Retype, character for character, the line containing "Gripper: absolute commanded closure" along with each line after it through the end of the data, and only those.

PROVIDED MATERIAL:
'''

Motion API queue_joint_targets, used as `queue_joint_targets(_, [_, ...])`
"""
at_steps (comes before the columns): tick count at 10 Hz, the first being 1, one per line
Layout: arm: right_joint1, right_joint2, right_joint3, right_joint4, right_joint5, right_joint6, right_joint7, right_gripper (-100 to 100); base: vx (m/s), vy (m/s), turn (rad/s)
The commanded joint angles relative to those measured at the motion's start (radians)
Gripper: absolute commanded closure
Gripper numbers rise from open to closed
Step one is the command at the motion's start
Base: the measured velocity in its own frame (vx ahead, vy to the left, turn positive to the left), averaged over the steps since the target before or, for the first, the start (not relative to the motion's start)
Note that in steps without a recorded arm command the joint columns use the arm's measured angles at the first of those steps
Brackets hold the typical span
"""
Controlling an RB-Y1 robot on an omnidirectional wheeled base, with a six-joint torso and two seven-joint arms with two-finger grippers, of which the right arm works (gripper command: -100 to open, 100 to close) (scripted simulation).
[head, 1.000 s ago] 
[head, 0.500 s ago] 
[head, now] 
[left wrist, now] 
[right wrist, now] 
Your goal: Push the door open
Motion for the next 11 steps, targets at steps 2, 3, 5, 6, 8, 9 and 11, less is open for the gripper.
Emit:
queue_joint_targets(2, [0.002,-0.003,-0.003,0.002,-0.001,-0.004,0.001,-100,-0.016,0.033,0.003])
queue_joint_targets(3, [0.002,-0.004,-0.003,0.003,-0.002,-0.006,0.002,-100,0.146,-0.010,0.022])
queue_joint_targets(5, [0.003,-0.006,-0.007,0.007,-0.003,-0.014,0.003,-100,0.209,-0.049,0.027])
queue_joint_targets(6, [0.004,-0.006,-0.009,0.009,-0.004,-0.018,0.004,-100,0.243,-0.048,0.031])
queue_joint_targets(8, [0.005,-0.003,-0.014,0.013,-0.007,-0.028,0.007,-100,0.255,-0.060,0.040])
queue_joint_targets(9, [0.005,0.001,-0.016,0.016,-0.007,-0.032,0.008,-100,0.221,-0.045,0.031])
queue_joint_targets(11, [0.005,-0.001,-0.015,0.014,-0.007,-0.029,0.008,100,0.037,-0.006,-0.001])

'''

WRITTEN ANSWER:
Gripper: absolute commanded closure
Gripper numbers rise from open to closed
Step one is the command at the motion's start
Base: the measured velocity in its own frame (vx ahead, vy to the left, turn positive to the left), averaged over the steps since the target before or, for the first, the start (not relative to the motion's start)
Note that in steps without a recorded arm command the joint columns use the arm's measured angles at the first of those steps
Brackets hold the typical span
"""
Controlling an RB-Y1 robot on an omnidirectional wheeled base, with a six-joint torso and two seven-joint arms with two-finger grippers, of which the right arm works (gripper command: -100 to open, 100 to close) (scripted simulation).
[head, 1.000 s ago] 
[head, 0.500 s ago] 
[head, now] 
[left wrist, now] 
[right wrist, now] 
Your goal: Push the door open
Motion for the next 11 steps, targets at steps 2, 3, 5, 6, 8, 9 and 11, less is open for the gripper.
Emit:
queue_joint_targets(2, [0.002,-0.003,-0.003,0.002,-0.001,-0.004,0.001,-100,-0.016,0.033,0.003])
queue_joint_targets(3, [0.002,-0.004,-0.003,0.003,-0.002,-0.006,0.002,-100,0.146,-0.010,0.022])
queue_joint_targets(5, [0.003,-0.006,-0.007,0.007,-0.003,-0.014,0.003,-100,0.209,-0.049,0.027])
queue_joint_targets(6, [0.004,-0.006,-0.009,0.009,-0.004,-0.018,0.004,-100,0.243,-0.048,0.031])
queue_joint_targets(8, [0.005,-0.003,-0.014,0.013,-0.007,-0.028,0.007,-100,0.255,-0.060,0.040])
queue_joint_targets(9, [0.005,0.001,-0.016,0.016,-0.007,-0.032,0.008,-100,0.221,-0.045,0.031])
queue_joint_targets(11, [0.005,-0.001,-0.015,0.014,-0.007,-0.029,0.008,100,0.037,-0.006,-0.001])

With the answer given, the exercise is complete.